> _Task to complete_
The response must contain each line of the material that holds "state".

> _Dataset excerpt_
# # # # # # #

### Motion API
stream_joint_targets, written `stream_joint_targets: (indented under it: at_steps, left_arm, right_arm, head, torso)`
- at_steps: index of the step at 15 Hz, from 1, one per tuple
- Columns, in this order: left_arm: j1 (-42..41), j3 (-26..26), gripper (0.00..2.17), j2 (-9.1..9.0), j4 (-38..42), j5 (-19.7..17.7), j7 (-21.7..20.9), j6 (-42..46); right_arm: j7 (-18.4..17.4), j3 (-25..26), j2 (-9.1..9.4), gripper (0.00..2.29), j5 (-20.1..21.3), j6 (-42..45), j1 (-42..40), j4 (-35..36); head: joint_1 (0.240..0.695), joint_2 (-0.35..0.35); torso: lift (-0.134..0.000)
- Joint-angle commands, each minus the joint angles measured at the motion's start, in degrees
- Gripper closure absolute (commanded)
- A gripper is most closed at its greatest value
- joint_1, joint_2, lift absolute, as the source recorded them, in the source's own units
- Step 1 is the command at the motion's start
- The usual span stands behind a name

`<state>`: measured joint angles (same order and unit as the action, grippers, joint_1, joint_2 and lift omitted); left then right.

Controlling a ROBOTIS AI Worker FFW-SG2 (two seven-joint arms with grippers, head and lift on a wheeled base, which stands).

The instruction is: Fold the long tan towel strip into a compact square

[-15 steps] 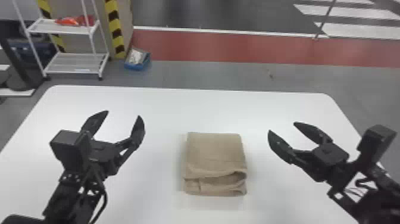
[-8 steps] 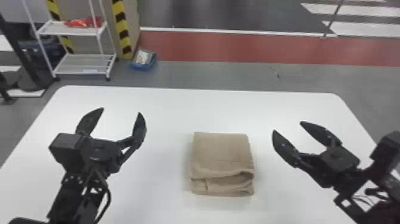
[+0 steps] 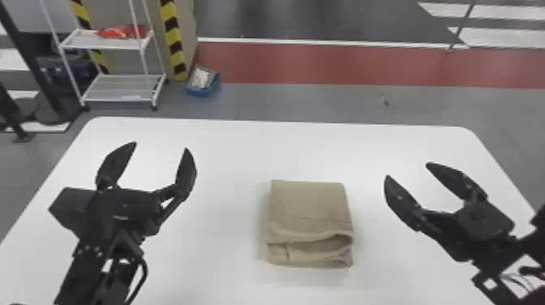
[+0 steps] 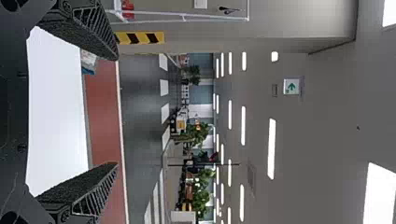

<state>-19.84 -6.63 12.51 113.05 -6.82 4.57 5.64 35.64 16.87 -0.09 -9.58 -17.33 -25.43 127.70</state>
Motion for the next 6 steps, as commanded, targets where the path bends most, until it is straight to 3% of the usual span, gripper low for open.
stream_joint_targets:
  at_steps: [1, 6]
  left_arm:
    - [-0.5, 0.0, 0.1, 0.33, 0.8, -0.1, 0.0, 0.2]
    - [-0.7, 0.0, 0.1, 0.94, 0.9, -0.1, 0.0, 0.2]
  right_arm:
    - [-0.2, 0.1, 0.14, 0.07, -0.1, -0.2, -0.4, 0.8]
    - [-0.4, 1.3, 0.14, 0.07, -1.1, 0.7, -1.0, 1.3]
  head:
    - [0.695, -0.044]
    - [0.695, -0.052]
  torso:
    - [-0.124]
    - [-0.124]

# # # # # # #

> _Written reply_
`<state>`: measured joint angles (same order and unit as the action, grippers, joint_1, joint_2 and lift omitted); left then right.
<state>-19.84 -6.63 12.51 113.05 -6.82 4.57 5.64 35.64 16.87 -0.09 -9.58 -17.33 -25.43 127.70</state>

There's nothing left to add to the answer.